EXERCISE REQUIREMENTS: Using the data that follows, return exactly the lines from the one that contains "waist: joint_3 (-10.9" through the one that contains "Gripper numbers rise", ends included.

SOURCE DATA:

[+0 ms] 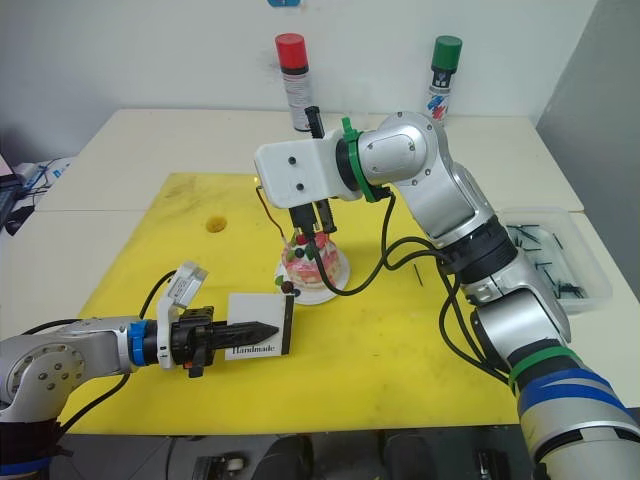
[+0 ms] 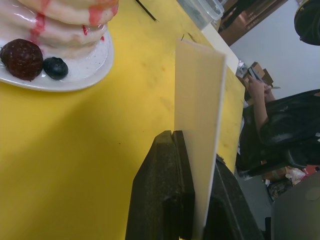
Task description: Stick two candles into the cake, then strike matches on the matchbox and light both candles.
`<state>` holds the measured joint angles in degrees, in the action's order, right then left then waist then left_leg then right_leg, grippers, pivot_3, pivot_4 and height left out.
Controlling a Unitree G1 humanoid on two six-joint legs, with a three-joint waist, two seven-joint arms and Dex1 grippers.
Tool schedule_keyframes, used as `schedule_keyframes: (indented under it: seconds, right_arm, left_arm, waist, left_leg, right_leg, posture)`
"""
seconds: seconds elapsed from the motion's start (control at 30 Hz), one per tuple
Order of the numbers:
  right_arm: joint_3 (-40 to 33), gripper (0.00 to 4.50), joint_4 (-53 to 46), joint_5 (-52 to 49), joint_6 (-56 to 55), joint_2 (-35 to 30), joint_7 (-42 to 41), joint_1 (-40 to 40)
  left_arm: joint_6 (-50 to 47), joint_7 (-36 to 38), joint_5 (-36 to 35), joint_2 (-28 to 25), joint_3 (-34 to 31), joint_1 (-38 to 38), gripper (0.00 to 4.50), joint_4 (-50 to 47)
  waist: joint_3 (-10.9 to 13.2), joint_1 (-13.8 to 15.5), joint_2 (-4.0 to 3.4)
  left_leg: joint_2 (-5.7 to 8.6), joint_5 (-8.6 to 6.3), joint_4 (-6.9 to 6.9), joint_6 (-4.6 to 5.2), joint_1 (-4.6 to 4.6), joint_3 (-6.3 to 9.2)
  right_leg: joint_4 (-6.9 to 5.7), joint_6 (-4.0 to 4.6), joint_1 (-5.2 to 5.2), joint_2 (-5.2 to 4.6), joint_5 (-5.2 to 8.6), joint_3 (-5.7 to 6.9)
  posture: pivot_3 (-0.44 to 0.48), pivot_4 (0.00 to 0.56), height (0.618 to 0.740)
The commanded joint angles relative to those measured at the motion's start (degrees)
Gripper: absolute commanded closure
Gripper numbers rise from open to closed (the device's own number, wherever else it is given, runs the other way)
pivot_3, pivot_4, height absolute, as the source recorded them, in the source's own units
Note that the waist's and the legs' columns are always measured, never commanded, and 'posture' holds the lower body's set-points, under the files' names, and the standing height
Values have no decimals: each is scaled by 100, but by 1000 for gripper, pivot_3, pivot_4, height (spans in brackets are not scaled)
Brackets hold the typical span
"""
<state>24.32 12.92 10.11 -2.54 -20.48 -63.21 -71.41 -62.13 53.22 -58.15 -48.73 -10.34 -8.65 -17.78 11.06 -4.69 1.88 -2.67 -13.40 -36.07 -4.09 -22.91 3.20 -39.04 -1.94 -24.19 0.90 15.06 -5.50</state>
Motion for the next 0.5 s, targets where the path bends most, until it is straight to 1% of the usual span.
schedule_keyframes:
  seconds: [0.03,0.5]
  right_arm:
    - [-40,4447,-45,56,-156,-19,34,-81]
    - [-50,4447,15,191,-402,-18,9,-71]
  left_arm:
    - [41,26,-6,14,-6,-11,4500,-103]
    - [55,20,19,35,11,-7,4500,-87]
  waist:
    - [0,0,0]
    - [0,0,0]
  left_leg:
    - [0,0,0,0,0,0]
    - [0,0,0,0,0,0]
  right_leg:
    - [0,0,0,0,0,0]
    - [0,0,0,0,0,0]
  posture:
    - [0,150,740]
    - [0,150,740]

EXERCISE OUTPUT:
  waist: joint_3 (-10.9 to 13.2), joint_1 (-13.8 to 15.5), joint_2 (-4.0 to 3.4)
  left_leg: joint_2 (-5.7 to 8.6), joint_5 (-8.6 to 6.3), joint_4 (-6.9 to 6.9), joint_6 (-4.6 to 5.2), joint_1 (-4.6 to 4.6), joint_3 (-6.3 to 9.2)
  right_leg: joint_4 (-6.9 to 5.7), joint_6 (-4.0 to 4.6), joint_1 (-5.2 to 5.2), joint_2 (-5.2 to 4.6), joint_5 (-5.2 to 8.6), joint_3 (-5.7 to 6.9)
  posture: pivot_3 (-0.44 to 0.48), pivot_4 (0.00 to 0.56), height (0.618 to 0.740)
The commanded joint angles relative to those measured at the motion's start (degrees)
Gripper: absolute commanded closure
Gripper numbers rise from open to closed (the device's own number, wherever else it is given, runs the other way)

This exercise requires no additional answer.